**Your objective**
Of the records that follow, copy only the lines from the line containing "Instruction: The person" to the line containing "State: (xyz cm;", both included, exactly as written.

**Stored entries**
------------------------------------
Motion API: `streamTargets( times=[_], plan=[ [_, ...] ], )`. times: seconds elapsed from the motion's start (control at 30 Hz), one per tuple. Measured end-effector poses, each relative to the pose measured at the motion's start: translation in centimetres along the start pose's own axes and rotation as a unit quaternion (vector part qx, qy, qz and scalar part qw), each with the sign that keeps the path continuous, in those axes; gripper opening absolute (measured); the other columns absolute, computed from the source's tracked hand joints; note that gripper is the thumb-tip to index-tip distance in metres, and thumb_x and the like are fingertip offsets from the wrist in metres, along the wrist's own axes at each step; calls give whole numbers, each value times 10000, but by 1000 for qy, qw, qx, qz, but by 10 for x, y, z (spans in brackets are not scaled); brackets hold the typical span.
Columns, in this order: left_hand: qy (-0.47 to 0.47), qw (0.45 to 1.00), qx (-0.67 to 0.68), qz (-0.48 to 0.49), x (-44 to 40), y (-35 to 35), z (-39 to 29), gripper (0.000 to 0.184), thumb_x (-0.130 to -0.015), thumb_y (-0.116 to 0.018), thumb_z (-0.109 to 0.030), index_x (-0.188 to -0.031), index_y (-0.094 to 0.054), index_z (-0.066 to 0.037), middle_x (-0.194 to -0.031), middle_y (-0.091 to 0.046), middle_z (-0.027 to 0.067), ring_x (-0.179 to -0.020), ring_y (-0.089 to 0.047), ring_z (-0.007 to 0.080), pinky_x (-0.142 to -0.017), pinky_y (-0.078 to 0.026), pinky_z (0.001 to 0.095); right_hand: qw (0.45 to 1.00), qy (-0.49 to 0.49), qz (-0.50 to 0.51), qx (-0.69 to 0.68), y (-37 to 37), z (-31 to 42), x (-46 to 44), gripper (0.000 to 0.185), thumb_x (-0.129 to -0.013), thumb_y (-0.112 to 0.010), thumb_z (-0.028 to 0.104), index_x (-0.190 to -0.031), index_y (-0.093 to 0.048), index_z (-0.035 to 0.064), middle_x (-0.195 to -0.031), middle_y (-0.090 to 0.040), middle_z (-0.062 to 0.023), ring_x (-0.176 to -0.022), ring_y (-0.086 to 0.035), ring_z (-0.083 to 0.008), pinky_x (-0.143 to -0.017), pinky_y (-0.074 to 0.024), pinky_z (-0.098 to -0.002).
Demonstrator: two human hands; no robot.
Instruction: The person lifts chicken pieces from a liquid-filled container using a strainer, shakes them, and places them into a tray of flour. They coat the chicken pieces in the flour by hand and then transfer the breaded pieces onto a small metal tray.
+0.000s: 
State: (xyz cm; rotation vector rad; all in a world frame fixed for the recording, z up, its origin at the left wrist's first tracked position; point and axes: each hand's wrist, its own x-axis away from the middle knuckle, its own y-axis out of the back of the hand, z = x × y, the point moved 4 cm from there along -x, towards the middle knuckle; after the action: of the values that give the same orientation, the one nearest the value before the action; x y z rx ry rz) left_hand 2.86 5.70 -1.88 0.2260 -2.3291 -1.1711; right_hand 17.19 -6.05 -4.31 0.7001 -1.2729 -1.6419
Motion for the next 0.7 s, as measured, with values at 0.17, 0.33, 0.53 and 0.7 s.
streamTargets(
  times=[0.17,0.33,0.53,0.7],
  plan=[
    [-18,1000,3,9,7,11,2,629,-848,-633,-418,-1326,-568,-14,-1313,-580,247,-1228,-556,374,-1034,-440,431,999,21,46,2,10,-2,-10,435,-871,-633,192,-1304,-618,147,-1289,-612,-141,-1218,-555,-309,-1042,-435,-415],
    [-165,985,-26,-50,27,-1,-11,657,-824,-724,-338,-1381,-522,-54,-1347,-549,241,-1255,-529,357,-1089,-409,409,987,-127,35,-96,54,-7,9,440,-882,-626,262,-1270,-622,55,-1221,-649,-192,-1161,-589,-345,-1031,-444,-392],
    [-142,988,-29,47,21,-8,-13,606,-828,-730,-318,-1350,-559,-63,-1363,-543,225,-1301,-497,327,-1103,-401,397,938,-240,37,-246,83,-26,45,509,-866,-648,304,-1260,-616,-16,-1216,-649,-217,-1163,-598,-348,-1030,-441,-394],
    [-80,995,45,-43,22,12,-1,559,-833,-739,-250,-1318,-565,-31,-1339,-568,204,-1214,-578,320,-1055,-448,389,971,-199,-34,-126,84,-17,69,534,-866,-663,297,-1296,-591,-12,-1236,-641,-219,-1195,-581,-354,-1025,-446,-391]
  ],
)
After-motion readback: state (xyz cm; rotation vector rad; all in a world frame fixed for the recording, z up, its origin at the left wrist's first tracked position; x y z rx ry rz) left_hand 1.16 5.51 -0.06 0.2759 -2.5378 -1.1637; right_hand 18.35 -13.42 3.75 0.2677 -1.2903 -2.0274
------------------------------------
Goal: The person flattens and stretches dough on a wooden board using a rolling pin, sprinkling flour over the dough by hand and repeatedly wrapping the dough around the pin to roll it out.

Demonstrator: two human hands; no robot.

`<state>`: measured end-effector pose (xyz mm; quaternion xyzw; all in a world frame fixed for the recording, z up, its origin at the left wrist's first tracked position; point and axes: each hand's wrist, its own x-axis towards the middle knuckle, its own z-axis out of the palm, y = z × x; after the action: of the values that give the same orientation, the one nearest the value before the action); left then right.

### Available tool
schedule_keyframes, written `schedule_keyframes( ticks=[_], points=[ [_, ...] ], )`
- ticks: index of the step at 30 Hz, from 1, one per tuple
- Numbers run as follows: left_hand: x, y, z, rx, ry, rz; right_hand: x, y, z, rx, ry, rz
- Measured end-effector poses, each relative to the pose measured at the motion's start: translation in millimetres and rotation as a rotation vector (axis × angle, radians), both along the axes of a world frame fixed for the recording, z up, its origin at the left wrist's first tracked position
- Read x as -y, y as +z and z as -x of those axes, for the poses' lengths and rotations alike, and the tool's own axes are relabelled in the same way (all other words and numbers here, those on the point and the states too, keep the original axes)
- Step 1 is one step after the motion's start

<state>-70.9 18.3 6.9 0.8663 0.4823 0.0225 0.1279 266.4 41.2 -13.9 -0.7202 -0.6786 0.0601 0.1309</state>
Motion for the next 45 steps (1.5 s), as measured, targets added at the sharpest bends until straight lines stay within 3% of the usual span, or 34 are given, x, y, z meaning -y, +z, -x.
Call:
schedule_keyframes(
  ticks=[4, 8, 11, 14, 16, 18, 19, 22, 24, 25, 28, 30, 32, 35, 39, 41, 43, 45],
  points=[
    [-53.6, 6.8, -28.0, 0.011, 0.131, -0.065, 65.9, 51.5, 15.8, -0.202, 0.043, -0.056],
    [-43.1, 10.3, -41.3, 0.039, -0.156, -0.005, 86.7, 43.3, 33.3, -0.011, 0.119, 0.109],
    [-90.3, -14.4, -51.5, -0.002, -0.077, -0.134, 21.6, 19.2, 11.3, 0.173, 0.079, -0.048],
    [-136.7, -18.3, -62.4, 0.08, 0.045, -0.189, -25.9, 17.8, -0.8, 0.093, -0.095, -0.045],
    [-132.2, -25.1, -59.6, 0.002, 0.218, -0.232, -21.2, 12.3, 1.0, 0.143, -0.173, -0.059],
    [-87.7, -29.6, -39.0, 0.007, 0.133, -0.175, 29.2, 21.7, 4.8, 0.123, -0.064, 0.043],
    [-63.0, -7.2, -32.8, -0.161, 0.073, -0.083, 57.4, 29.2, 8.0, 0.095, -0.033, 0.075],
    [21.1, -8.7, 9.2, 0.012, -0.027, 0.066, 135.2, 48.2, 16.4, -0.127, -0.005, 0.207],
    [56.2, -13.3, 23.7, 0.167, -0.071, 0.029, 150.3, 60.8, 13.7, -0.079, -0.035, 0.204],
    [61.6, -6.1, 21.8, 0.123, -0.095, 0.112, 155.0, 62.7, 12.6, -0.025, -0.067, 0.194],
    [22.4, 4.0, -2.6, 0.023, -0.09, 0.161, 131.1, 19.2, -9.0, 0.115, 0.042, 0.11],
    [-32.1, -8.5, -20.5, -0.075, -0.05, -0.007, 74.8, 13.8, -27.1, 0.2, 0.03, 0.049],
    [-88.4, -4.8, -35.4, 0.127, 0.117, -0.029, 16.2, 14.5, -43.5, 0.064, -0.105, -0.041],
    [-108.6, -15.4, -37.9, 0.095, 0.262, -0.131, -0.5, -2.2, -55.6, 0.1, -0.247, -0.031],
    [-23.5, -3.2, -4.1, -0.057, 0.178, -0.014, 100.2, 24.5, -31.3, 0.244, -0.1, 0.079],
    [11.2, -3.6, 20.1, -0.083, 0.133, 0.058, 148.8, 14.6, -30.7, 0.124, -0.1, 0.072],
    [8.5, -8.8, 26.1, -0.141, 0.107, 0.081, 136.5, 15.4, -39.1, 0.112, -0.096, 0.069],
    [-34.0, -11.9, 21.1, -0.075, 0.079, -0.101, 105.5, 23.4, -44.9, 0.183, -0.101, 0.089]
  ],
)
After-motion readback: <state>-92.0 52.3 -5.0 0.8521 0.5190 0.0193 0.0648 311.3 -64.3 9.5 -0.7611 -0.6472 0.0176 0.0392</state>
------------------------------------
**Answer box**
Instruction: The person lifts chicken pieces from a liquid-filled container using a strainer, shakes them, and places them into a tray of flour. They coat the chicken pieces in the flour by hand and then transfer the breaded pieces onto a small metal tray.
+0.000s: 
State: (xyz cm; rotation vector rad; all in a world frame fixed for the recording, z up, its origin at the left wrist's first tracked position; point and axes: each hand's wrist, its own x-axis away from the middle knuckle, its own y-axis out of the back of the hand, z = x × y, the point moved 4 cm from there along -x, towards the middle knuckle; after the action: of the values that give the same orientation, the one nearest the value before the action; x y z rx ry rz) left_hand 2.86 5.70 -1.88 0.2260 -2.3291 -1.1711; right_hand 17.19 -6.05 -4.31 0.7001 -1.2729 -1.6419

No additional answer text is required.